Un coup d’œil à la distribution actuelle de l’Apollon montre qu’il se reproduit actuellement dans la plupart des grands massifs montagneux d’Europe (Alpes, Pyrénées, Carpates, Apennins et Balkans) mais aussi qu’il forme quelques populations en Scandinavie. On observe actuellement le déclin des populations des altitudes les plus faibles, probablement à cause réchauffement récent. Cependant, le façonnement de l’aire de distribution de ce papillon par le climat ne date pas de l’épisode de réchauffement récent mais remonte à environ 100 000 ans. Une équipe de chercheurs italiens a en effet étudié la phylogéographie de l’espèce. Ce travail consiste dans un premier temps à échantillonner des individus dans les différentes populations connues et à établir une phylogénie à l’intérieur même de l’espèce (ici au moyen de l’ADN mitochondrial). Ensuite, la phylogénie obtenue peut-être mise en relation avec la distribution géographique de l’espèce de façon à retracer l’histoire de cette aire de distribution. L’utilisation d’une horloge moléculaire permet même de proposer une datation des principaux évènements de colonisation et de diversification de l’espèce. Appliquée à l’Apollon, ces techniques semblent indiquer que l’espèce est originaire de l’Europe de l’est à partir de laquelle elle aurait colonisé l’Europe de l’ouest à la faveur du commencement de la glaciation du Würm (entre – 100 000 et -70 000 ans). Il y a 65 000 ans, alors que la glaciation se poursuit, la phylogénie montre une rapide phase de diversification de l’espèce (la diversité génétique augmente), ce qui traduit très probablement une phase d’isolement de petites populations dans le sud de son aire de distribution. Durant la période qui s’écoule entre – 50 000 et – 30 000 ans, l’espèce s’étend à nouveau, profitant certainement d’un épisode un peu moins froid avant de voir sa répartition se fragmenter à nouveau au moment du dernier maximum glaciaire il y a environ 20 000 ans. Le dernier épisode se produit pendant l’Holocène, c'est-à-dire pendant le réchauffement qui suit la glaciation würmienne. On constate alors la formation des populations scandinaves à mesure que l’augmentation des températures fait reculer les calottes glaciaires vers les hautes latitudes. Les tendances au déclin dans les populations méridionales et de basse altitude observées actuellement s’inscrivent dans ce contexte et sont accélérées par le réchauffement climatique anthropogénique.
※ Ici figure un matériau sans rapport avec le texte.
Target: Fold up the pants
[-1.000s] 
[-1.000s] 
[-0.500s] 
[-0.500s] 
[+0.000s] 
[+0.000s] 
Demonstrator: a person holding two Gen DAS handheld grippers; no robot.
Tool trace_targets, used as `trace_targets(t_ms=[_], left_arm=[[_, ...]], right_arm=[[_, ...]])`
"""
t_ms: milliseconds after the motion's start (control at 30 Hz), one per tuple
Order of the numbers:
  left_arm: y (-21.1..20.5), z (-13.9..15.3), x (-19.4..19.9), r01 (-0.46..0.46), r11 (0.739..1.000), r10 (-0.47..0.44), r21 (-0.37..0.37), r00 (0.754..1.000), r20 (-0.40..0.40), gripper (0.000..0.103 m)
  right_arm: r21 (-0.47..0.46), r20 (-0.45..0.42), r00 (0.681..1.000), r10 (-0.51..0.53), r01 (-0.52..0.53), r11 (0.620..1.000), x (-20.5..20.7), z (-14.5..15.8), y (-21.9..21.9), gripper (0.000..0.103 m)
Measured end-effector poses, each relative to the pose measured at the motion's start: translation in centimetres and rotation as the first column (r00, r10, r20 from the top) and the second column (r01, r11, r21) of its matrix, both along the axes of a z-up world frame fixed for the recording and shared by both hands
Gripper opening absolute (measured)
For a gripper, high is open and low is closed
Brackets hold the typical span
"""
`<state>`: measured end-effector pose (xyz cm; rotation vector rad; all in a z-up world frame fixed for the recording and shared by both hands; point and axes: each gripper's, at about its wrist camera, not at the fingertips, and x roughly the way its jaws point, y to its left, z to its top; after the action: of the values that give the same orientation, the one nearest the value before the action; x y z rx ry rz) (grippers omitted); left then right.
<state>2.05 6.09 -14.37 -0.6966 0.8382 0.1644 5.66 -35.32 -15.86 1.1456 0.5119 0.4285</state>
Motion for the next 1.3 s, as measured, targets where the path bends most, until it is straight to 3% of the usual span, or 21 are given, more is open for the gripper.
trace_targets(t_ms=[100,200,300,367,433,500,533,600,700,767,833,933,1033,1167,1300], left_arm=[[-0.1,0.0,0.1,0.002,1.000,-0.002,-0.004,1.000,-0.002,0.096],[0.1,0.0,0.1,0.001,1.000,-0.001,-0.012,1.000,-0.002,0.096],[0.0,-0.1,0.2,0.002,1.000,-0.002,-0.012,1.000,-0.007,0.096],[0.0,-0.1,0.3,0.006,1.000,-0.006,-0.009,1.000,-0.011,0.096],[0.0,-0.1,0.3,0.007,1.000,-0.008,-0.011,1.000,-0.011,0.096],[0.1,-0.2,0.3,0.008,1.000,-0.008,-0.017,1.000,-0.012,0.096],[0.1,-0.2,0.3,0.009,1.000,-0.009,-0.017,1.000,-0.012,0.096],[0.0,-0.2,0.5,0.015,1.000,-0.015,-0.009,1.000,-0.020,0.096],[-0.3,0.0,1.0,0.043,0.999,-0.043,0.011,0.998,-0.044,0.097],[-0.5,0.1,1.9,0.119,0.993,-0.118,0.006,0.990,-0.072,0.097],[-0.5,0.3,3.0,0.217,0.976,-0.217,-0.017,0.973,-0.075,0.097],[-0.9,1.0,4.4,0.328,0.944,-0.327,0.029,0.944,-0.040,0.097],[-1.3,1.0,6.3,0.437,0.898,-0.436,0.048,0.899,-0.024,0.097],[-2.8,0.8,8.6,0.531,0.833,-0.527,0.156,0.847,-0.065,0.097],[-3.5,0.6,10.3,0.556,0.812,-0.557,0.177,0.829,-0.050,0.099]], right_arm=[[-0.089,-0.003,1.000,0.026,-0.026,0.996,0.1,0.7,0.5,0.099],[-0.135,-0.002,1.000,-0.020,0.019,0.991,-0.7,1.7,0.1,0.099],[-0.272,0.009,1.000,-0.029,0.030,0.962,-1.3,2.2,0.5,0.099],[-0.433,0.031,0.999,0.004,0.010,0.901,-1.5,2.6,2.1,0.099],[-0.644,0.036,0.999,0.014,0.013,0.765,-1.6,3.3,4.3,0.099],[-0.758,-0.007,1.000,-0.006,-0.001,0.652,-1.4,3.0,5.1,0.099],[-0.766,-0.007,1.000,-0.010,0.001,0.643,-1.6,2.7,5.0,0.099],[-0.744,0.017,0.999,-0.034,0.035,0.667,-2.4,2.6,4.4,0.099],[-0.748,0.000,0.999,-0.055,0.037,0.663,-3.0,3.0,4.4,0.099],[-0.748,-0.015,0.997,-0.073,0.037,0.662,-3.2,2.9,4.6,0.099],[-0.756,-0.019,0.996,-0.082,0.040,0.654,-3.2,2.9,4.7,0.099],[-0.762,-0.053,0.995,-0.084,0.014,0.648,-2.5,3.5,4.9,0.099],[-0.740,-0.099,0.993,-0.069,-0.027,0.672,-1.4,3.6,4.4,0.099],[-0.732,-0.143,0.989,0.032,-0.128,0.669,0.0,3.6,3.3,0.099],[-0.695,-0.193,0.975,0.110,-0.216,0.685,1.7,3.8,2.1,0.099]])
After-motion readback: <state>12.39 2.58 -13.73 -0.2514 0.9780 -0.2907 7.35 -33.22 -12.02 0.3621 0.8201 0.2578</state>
Cet exemple illustre bien à quel point l’étendue des aires de distribution des espèces sont dépendantes des fluctuations climatiques. Le devenir de celles qui sont actuellement inféodées aux climats froids et dont la répartition est de type arctico-alpine sera fonction de plusieurs paramètres : leur capacité à suivre le déplacement de leur niche climatique par dispersion et, à plus long terme, leurs possibilités d’adaptation à de nouvelles conditions environnementales.

Pour en savoir plus

  • TODISCO, GRATTON, CESARONI, SBORDONI (2010). Phylogeography of Parnassius apollo: hints on taxonomy and conservation of a vulnerable glacial butterfly invader. Biological Journal of the Linnean Society, Vol 101: 169–183
  • LAFRANCHIS, Papillons d’Europe, Editions Diatheo (Paris) 2007.